The term ‘radiotropism’ refers to the ability of several fungal species to harvest usable energy from forms of ionizing radiation, such as gamma radiation emitted from nuclear reactors.
Ionizing radiation is emitted from high-energy sources and is composed of particles that carry enough energy to liberate electrons from an atom’s orbit upon interaction with said atom. In this event, the chemical bonds in the atom can be changed, producing ions that may be especially reactive. As this is generally thought to inflict great chemical and biological damage on living organisms, the existence of radiotrophic fungi that can harvest the energy present in ionizing radiation lends itself to the exciting exploration of novel ways by which organisms can sustain themselves.
Could these fungi be used to help astronauts?
Another high radiation environment where fungi have adapted is orbiting spacecraft.
Analysis of the atmosphere in the Russian orbital station Mir revealed the ubiquitous presence of many microorganisms. Fungal contamination poses certain threats to the well-being of the crew, not only because some of those fungi are potential human pathogens but also because fungi possess powerful enzymatic systems and secrete various metabolites capable of degrading structural materials inside the spacecraft, from polymers to various alloys.
The survey of the environmental contamination on board the International Space Station (ISS) revealed many fungal species on the surfaces and in the air, including Aspergillus sp. The levels of ionizing radiation that these fungi encounter in the space stations—approximately 4 cGy per year—are not fungicidal and allow fungi to thrive, provided the humidity levels are sufficient.
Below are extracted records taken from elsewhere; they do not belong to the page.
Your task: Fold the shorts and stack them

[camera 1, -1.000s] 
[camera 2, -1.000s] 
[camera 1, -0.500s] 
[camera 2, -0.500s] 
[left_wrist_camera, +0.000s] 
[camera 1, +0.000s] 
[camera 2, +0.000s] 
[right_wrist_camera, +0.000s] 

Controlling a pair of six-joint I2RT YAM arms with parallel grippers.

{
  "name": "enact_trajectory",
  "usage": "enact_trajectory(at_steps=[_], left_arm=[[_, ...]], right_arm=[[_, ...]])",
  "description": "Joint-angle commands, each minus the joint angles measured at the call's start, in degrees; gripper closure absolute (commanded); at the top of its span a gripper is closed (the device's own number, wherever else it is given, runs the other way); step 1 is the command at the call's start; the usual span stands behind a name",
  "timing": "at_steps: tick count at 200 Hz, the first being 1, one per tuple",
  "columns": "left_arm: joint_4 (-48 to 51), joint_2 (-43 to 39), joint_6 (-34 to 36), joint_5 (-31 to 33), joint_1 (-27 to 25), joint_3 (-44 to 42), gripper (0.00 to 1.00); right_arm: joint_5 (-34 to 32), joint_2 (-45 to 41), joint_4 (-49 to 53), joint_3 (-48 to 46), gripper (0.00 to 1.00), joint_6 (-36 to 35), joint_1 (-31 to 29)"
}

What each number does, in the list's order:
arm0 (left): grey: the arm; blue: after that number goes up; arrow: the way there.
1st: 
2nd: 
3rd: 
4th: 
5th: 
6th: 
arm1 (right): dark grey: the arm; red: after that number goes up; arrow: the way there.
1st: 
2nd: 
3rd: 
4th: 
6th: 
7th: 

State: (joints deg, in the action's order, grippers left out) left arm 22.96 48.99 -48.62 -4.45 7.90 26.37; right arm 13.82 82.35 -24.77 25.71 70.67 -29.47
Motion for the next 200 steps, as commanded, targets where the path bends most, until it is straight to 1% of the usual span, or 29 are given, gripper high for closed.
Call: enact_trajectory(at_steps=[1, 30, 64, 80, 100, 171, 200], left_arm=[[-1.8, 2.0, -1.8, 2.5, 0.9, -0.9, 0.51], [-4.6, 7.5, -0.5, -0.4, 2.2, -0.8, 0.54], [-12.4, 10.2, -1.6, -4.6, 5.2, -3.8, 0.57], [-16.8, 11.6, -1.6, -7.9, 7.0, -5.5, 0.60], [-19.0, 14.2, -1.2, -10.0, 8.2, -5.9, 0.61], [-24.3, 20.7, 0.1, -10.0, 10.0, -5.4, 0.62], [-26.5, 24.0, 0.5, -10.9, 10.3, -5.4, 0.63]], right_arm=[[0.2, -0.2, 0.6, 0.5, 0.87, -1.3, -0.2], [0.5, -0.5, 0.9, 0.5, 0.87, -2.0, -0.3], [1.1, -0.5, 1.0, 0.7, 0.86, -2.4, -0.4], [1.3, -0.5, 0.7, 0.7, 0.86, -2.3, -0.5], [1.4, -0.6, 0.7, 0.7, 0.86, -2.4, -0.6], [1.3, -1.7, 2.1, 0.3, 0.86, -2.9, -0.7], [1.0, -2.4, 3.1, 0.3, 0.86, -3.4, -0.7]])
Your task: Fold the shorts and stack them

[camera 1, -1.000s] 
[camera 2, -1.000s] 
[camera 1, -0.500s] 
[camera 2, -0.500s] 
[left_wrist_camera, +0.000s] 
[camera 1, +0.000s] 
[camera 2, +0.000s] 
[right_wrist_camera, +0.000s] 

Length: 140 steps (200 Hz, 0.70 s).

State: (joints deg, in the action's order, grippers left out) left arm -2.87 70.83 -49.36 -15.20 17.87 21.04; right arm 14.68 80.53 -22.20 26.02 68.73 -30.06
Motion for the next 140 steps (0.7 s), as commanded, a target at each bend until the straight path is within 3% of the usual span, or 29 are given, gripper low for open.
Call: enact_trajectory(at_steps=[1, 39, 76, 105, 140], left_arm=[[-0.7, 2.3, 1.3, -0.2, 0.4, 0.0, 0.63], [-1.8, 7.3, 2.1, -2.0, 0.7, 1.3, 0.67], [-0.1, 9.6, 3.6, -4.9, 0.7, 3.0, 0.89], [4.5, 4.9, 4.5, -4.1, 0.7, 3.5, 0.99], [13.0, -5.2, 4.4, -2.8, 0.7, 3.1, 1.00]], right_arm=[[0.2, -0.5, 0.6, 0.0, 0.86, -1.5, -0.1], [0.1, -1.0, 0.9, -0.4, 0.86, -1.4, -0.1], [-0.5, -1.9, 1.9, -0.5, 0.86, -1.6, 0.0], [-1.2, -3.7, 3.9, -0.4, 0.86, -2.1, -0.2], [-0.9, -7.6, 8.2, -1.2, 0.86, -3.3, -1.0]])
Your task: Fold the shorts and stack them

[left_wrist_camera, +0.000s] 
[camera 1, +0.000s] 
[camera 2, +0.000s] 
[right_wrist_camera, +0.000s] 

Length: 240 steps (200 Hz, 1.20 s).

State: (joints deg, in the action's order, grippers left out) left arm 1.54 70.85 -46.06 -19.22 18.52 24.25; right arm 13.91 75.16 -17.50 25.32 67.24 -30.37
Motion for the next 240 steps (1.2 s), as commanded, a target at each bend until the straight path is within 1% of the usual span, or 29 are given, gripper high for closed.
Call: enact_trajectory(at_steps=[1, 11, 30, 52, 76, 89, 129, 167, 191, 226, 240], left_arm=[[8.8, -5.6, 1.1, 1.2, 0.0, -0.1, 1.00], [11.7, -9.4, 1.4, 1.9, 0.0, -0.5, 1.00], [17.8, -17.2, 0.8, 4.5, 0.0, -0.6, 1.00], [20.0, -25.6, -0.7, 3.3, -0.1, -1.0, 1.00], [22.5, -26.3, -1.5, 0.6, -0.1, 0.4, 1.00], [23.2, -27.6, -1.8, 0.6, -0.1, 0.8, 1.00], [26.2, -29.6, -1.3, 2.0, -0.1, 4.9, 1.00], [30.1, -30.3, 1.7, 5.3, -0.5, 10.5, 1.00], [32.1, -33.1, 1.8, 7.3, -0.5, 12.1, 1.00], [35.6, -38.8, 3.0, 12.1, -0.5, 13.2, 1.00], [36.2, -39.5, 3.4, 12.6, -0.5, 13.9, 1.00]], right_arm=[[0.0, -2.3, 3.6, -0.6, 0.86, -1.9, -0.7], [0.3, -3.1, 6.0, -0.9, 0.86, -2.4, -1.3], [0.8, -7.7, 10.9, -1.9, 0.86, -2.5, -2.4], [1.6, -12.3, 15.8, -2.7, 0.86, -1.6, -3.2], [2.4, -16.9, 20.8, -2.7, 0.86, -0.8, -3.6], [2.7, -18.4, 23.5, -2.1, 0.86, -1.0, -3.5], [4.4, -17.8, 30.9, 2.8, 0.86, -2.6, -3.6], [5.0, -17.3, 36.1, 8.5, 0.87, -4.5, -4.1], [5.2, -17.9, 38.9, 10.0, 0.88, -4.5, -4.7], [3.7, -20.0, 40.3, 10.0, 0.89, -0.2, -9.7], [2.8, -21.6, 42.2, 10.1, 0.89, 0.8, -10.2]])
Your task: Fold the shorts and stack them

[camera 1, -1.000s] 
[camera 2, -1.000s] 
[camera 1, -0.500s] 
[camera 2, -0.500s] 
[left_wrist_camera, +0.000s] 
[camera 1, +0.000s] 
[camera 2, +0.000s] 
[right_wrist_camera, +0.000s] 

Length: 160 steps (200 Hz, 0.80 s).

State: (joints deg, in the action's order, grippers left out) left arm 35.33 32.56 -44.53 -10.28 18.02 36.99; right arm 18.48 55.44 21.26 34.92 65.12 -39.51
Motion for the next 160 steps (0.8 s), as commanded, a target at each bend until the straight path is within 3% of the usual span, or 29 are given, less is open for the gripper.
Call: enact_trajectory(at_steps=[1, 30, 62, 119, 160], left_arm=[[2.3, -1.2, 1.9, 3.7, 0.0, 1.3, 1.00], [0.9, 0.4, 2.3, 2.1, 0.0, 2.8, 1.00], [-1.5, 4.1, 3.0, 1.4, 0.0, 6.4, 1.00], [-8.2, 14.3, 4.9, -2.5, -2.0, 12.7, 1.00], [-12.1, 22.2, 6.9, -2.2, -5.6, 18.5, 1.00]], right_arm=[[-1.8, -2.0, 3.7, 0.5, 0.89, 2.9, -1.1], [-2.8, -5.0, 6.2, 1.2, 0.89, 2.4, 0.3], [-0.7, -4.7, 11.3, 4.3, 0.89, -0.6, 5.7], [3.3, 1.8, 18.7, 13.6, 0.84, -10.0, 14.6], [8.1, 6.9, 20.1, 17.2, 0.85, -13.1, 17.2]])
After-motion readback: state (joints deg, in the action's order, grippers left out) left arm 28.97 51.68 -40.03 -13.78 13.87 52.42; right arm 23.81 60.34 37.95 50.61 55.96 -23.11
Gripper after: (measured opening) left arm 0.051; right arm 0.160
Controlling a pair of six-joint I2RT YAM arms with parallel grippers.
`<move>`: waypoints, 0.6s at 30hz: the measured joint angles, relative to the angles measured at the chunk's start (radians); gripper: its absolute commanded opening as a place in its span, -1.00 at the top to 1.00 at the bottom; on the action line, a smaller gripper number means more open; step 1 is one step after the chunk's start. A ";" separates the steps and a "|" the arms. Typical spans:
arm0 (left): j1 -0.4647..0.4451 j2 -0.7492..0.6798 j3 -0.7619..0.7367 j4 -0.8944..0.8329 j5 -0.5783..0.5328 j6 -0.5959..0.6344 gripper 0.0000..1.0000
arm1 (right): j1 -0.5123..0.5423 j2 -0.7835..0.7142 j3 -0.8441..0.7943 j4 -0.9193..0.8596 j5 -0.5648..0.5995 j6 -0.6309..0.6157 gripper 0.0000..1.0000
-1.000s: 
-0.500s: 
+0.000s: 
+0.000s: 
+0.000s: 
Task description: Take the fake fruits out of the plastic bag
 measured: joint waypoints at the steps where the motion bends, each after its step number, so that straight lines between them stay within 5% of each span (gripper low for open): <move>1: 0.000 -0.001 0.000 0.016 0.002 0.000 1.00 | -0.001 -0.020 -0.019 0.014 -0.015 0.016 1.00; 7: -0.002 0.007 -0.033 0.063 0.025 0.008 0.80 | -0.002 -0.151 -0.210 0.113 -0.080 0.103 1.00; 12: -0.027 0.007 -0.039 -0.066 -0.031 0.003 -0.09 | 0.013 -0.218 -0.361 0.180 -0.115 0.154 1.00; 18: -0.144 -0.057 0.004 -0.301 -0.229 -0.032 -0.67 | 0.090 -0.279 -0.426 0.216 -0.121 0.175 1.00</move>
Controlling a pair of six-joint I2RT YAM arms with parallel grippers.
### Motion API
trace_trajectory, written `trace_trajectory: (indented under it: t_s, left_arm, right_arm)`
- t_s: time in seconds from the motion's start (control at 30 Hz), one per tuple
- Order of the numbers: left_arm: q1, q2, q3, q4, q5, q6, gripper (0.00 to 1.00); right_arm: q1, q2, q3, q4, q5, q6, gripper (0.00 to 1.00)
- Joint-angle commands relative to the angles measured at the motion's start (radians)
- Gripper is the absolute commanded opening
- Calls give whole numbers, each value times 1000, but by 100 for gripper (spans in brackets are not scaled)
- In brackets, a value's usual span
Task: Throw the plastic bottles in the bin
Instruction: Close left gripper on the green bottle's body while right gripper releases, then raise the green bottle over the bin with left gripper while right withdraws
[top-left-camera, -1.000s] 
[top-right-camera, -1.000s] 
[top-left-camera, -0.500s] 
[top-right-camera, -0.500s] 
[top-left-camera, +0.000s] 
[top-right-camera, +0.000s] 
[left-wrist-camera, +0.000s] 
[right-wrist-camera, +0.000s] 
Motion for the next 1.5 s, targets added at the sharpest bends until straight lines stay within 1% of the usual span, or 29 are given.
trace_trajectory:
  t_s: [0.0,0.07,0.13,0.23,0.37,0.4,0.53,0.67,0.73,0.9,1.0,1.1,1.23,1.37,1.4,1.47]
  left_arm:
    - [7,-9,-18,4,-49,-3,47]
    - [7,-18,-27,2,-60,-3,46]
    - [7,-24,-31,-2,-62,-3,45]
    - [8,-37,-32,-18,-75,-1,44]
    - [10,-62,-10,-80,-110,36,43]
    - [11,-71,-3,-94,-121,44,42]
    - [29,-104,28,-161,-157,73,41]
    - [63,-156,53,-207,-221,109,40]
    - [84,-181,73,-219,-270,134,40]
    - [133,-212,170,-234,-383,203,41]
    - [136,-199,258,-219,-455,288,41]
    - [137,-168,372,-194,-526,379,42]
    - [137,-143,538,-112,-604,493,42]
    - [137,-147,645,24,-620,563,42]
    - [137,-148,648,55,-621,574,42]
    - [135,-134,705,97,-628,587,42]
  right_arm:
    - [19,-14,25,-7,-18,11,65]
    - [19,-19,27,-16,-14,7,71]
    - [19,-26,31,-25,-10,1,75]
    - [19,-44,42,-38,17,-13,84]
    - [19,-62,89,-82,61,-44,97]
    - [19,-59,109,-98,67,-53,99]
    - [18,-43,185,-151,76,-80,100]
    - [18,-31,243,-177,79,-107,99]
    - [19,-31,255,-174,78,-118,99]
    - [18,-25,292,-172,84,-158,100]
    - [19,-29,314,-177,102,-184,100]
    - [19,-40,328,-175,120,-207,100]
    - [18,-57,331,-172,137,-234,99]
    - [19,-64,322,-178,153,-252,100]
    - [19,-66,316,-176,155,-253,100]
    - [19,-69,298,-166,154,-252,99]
Interestingly, many of the microorganisms inhabiting the space station—both bacteria and fungi—were found to be pigmented or melanized, which hints at the usefulness of pigments presence in those cells under extreme conditions.
Well, what about cancer?
Physicists Venkateswaran and Wang, whose job it is to help isolate, classify, and purify everything they discover, think these fungi could be used for such treatments. If the couple discovers that the fungus produces new products depending on the amount of radiation, it could be turned into a drug. Venkateswaran believes that these drugs could be used as radiation "disruptors" in humans, such as cancer patients undergoing radiation treatment, workers at nuclear power plants like Chernobyl, or NASA astronauts on long-haul flights. There are other radioprotective drugs currently available, but the American Cancer Society considers this an area of research that should be further studied. Fungi in general have a history of producing medicinal properties such as "secondary metabolites' ' - substances that the fungus does not need to function but is produced when needed for survival - and can be converted into drugs. For example, lovastatin, the active ingredient in many cholesterol medications, and cyclosporine, an immunosuppressant used during organ transplants, are both compounds made by fungi. Overall, this may be the future of medicine and biological advancements.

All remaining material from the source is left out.